WHAT TO PRODUCE
Begin at the line containing "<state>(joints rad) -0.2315" in the entries below and end at the line containing "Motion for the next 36"; transcribe that range exactly and nothing outside it.

DATA PROVIDED
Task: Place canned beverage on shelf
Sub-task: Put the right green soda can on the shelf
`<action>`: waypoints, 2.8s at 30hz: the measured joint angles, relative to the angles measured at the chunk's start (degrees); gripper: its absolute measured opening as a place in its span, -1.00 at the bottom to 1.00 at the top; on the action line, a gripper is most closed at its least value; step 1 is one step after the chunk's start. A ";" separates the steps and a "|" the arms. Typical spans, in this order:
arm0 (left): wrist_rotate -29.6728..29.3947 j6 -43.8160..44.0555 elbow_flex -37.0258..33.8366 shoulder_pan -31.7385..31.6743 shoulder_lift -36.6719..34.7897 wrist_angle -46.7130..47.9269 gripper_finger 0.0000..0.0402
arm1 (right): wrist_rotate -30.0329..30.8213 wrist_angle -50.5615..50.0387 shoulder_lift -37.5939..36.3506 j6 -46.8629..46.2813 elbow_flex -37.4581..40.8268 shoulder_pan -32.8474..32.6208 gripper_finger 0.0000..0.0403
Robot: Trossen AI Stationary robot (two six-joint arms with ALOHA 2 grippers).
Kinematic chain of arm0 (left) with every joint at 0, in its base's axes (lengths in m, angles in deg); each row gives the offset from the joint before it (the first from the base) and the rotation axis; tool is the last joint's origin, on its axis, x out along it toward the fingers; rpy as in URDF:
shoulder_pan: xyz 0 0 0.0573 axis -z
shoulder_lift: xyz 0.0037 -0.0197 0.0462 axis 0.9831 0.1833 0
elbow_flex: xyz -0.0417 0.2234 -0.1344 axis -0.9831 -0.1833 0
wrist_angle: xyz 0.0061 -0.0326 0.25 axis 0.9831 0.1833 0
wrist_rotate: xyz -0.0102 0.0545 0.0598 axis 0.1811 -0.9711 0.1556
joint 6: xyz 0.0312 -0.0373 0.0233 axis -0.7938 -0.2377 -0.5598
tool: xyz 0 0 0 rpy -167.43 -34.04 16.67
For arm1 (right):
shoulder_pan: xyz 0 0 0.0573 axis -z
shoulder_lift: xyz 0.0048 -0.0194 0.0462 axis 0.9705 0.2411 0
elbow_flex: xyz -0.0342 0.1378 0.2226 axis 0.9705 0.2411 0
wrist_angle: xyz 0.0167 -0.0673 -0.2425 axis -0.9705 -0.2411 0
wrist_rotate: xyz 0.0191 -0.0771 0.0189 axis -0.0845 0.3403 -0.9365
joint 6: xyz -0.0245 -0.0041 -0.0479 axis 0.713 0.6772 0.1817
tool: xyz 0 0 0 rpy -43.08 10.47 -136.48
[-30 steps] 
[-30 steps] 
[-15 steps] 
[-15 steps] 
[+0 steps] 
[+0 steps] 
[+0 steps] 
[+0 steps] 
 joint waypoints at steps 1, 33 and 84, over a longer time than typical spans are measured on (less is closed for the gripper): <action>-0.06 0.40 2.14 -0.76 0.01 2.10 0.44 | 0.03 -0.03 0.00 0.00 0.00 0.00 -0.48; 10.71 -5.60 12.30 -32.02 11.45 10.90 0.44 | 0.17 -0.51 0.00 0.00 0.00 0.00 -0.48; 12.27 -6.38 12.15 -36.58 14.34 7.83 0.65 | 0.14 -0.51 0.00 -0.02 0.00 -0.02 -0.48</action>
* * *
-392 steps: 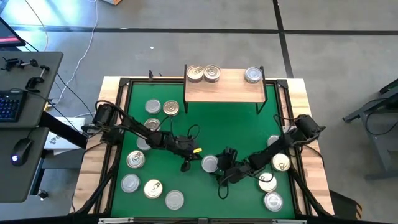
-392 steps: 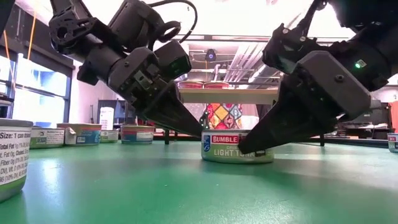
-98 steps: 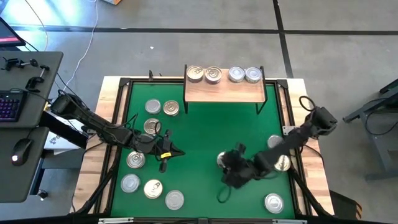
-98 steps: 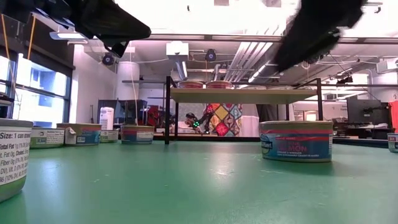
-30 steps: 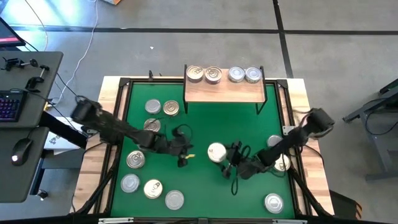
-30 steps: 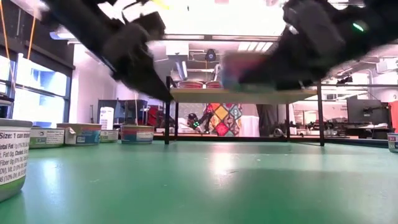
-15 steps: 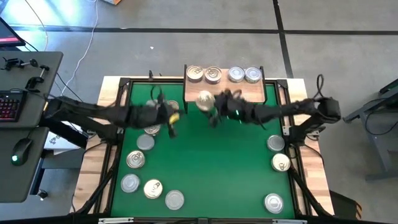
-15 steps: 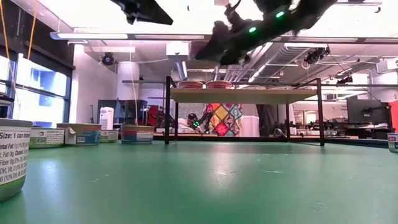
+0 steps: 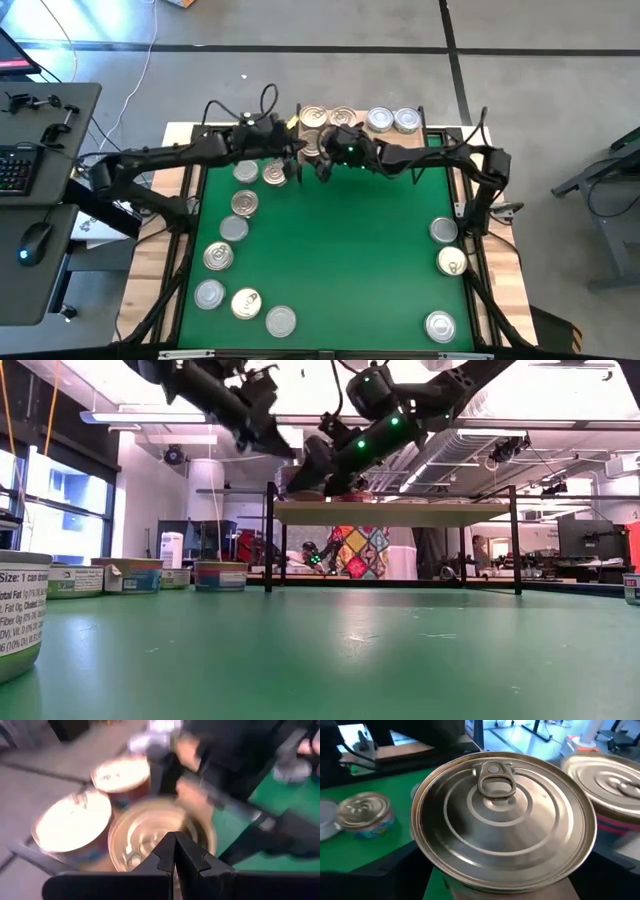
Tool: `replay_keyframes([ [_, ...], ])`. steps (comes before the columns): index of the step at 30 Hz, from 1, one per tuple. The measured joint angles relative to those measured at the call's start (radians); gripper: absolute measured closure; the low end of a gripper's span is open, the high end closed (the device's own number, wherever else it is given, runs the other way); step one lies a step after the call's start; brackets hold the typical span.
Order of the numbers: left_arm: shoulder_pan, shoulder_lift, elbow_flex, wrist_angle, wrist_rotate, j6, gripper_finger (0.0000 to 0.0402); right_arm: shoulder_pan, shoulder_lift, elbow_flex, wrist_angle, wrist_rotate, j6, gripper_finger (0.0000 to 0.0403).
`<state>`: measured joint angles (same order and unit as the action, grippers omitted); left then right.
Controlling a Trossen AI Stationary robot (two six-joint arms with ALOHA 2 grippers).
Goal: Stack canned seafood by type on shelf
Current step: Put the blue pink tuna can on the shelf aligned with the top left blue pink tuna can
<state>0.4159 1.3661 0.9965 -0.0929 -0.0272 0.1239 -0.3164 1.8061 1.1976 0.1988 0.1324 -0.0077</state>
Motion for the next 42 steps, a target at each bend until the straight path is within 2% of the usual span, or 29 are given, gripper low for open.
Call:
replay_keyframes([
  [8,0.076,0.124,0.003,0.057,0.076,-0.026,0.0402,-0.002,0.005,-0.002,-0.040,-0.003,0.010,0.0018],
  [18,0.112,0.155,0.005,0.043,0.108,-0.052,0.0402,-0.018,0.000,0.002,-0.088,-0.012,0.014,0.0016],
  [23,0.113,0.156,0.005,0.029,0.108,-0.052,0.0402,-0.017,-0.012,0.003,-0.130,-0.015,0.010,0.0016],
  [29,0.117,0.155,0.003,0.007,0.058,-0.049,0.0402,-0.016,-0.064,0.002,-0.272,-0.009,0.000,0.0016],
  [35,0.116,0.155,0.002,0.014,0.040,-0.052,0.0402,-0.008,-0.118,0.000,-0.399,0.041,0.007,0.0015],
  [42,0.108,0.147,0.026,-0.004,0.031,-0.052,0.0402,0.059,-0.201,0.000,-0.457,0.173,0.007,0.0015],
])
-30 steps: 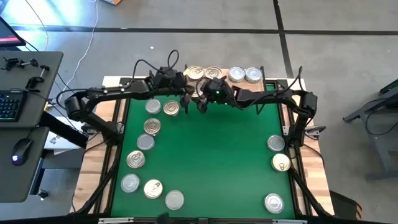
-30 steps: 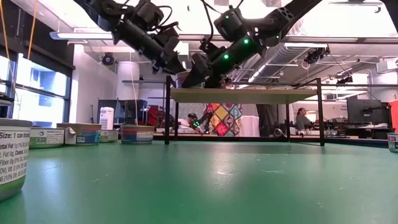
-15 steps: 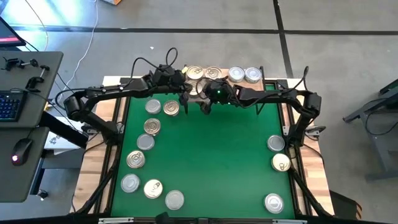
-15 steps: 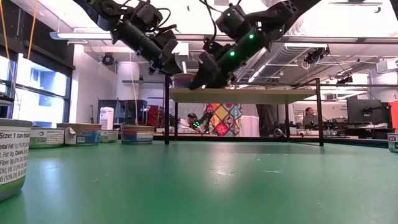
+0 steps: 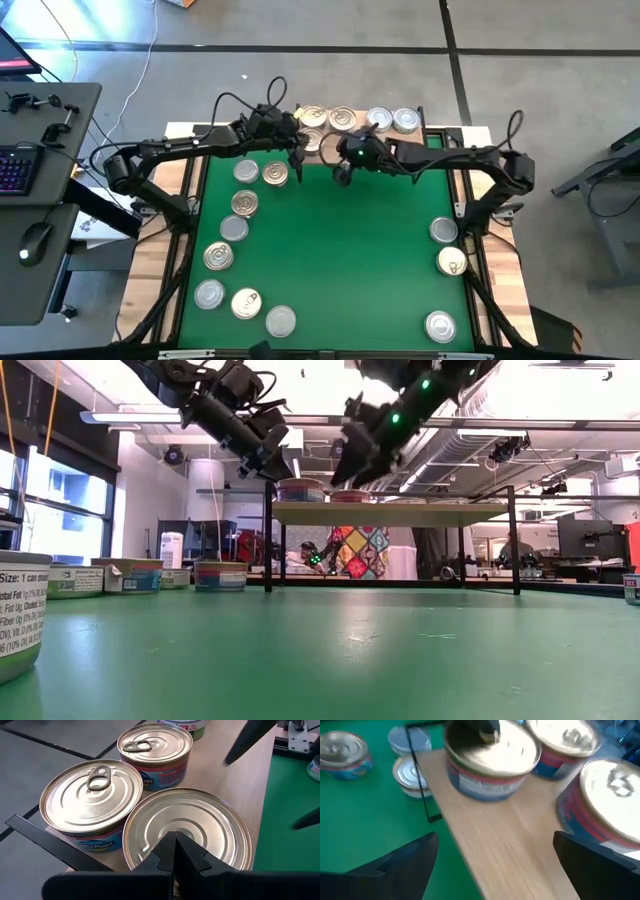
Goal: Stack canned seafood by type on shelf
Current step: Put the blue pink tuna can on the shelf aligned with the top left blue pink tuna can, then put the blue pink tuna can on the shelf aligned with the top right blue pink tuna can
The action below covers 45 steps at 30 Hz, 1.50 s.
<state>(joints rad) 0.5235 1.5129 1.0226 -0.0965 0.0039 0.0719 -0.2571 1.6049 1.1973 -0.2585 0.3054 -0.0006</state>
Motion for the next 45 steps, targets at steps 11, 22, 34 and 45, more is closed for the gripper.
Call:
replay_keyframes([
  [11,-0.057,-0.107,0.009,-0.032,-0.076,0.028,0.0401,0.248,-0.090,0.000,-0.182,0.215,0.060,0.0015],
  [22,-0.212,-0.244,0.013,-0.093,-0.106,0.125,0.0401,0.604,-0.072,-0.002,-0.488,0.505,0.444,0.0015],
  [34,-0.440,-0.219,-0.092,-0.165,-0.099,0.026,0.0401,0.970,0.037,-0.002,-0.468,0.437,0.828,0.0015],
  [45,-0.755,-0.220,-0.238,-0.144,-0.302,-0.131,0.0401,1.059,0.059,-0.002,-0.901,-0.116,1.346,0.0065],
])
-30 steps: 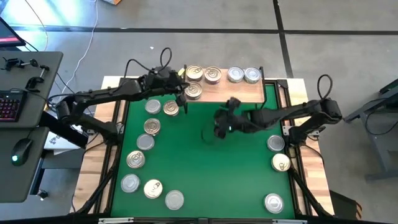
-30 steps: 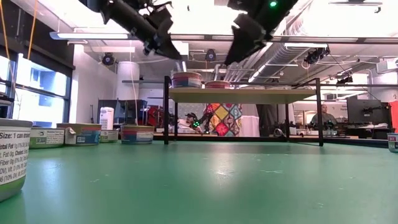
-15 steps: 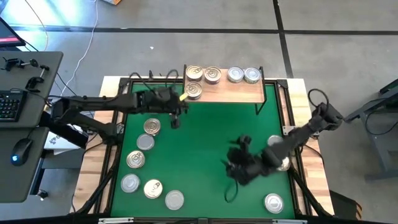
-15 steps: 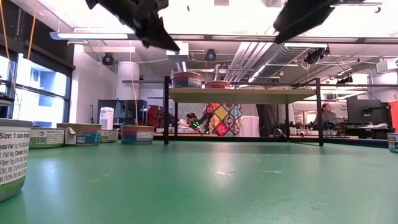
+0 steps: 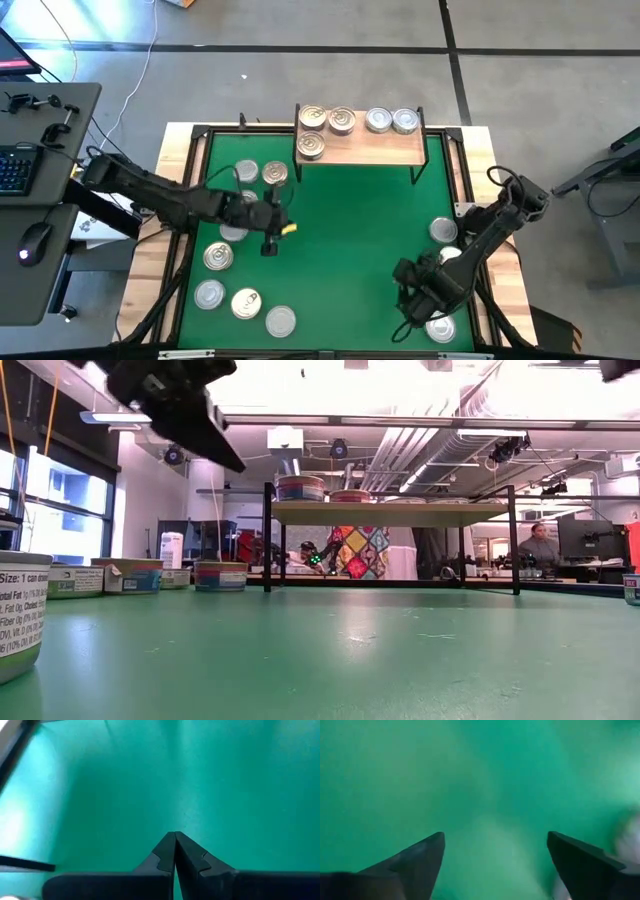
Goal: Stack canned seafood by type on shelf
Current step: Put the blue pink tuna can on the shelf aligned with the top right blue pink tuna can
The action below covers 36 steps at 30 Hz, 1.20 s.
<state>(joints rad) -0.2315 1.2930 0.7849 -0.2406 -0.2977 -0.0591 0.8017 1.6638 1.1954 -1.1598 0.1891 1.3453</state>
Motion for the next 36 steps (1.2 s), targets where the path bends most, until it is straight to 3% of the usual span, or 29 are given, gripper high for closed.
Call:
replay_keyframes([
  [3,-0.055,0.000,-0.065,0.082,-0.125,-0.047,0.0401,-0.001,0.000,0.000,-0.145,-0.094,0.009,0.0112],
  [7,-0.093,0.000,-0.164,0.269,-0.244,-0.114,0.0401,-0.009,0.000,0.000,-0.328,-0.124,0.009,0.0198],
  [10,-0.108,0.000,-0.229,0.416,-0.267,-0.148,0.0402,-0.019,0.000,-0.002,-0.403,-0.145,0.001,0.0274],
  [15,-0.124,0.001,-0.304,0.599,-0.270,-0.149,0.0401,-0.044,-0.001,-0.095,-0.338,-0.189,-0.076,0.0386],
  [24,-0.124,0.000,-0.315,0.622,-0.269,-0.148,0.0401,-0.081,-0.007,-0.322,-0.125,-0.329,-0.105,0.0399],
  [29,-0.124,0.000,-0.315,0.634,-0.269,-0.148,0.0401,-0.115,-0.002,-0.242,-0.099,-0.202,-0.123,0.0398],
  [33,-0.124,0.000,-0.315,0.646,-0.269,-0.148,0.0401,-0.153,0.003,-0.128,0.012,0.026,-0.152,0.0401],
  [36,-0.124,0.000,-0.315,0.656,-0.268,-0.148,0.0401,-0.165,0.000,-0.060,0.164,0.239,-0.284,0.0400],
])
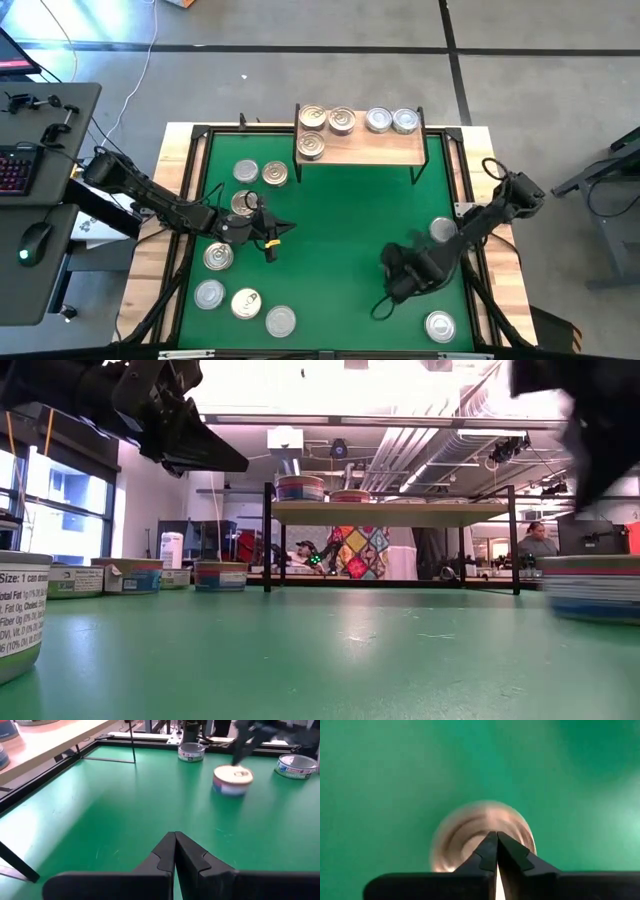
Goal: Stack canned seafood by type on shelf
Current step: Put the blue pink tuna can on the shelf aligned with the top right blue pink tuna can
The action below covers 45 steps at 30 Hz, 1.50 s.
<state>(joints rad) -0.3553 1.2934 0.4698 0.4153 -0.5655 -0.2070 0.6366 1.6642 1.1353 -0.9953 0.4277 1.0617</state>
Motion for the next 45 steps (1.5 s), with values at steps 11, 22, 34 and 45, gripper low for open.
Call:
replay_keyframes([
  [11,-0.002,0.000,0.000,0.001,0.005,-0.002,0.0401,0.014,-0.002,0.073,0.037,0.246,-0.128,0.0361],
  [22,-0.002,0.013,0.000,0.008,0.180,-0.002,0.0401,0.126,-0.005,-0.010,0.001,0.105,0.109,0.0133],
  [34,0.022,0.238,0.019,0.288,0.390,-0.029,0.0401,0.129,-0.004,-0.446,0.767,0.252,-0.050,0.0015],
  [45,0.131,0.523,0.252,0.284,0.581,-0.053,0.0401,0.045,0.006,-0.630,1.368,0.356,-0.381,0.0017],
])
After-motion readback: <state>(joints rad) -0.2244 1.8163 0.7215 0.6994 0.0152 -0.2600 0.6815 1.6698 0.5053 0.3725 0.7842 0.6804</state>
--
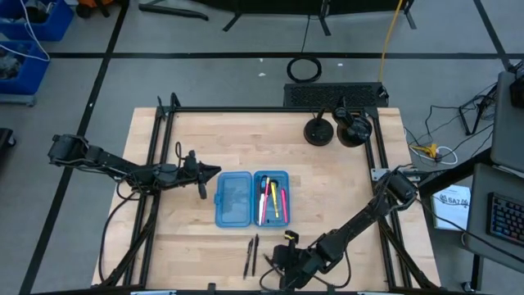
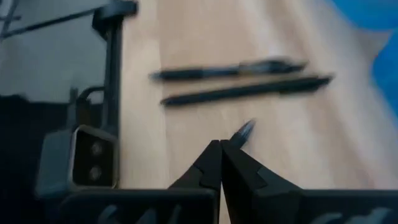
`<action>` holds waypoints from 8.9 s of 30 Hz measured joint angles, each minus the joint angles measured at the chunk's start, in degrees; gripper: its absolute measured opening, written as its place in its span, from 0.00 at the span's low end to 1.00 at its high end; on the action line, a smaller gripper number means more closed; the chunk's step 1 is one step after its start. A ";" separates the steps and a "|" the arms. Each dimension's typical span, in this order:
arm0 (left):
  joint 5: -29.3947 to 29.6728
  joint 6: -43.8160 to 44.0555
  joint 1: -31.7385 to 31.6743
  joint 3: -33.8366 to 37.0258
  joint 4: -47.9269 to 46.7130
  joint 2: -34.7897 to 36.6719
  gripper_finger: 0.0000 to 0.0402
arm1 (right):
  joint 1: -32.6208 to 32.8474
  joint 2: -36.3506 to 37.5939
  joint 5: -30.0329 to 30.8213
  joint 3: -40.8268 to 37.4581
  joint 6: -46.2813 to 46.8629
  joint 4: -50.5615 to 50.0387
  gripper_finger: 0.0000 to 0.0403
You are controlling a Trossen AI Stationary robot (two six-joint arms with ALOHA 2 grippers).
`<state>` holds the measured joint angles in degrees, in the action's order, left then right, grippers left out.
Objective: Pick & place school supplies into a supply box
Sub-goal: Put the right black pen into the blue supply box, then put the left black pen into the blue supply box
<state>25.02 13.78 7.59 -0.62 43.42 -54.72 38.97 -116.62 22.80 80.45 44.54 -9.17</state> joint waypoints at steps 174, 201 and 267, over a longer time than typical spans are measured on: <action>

RESULT OF THE TASK
<state>(joints rad) -0.2315 1.2930 0.7849 -0.2406 -0.2977 -0.0591 0.8017 1.6638 1.1954 -1.1598 0.1891 1.3453</state>
Motion for the next 36 steps (1.2 s), targets where the path bends most, until it is straight to 3% of the usual span, or 29 are given, gripper high for closed.

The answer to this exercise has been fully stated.